Your objective -> Below are the records; copy every line in them that holds the string "from".

Collected data ->
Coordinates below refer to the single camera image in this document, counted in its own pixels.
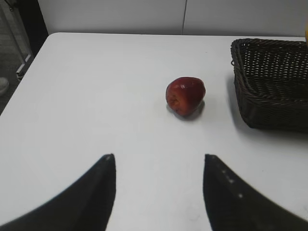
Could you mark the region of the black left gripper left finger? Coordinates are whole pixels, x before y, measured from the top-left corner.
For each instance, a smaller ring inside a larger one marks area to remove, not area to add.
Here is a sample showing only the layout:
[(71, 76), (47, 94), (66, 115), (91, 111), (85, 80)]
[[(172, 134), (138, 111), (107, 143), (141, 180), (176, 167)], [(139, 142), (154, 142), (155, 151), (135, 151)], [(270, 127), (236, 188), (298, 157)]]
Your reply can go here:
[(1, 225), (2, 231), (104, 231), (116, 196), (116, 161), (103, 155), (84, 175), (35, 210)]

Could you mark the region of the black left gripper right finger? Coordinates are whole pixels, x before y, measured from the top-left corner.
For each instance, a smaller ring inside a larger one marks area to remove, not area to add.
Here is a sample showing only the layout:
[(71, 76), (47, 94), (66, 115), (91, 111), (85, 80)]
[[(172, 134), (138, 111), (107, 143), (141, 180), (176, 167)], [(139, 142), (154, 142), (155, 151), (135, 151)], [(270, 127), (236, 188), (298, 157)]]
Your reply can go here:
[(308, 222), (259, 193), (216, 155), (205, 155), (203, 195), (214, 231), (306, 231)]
---
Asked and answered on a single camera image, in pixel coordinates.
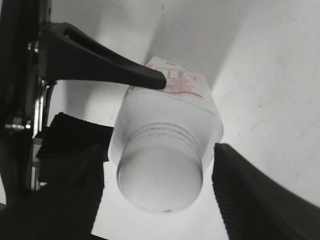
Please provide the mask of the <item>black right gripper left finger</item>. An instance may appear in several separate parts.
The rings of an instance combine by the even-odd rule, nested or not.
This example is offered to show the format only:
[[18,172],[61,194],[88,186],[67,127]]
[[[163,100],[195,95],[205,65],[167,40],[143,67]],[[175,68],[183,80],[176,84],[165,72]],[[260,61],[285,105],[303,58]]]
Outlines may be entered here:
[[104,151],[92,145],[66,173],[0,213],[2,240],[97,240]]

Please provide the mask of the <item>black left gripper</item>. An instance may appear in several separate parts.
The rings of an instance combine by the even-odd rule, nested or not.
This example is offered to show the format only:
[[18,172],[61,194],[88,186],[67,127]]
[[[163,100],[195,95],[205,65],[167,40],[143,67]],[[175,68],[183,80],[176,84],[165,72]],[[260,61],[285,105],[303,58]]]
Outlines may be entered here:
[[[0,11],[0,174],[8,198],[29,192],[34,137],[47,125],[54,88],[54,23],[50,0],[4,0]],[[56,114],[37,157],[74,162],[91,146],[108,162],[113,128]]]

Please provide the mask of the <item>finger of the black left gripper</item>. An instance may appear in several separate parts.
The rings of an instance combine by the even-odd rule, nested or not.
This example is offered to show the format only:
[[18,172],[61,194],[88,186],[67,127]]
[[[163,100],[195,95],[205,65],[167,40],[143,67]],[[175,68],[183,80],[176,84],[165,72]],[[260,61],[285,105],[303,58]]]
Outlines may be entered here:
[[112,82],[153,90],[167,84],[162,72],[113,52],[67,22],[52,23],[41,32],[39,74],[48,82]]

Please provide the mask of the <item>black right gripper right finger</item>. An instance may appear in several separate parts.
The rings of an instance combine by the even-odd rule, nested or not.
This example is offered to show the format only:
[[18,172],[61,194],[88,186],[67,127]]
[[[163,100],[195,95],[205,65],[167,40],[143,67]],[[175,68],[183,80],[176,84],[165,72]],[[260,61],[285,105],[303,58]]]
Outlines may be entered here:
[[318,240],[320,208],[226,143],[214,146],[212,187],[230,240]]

Solved exercise ->
Could you mark the region of the black left gripper left finger? Coordinates are whole pixels, x before y, measured from the top-left corner.
Could you mark the region of the black left gripper right finger? Coordinates are whole pixels, x before y, measured from the top-left corner.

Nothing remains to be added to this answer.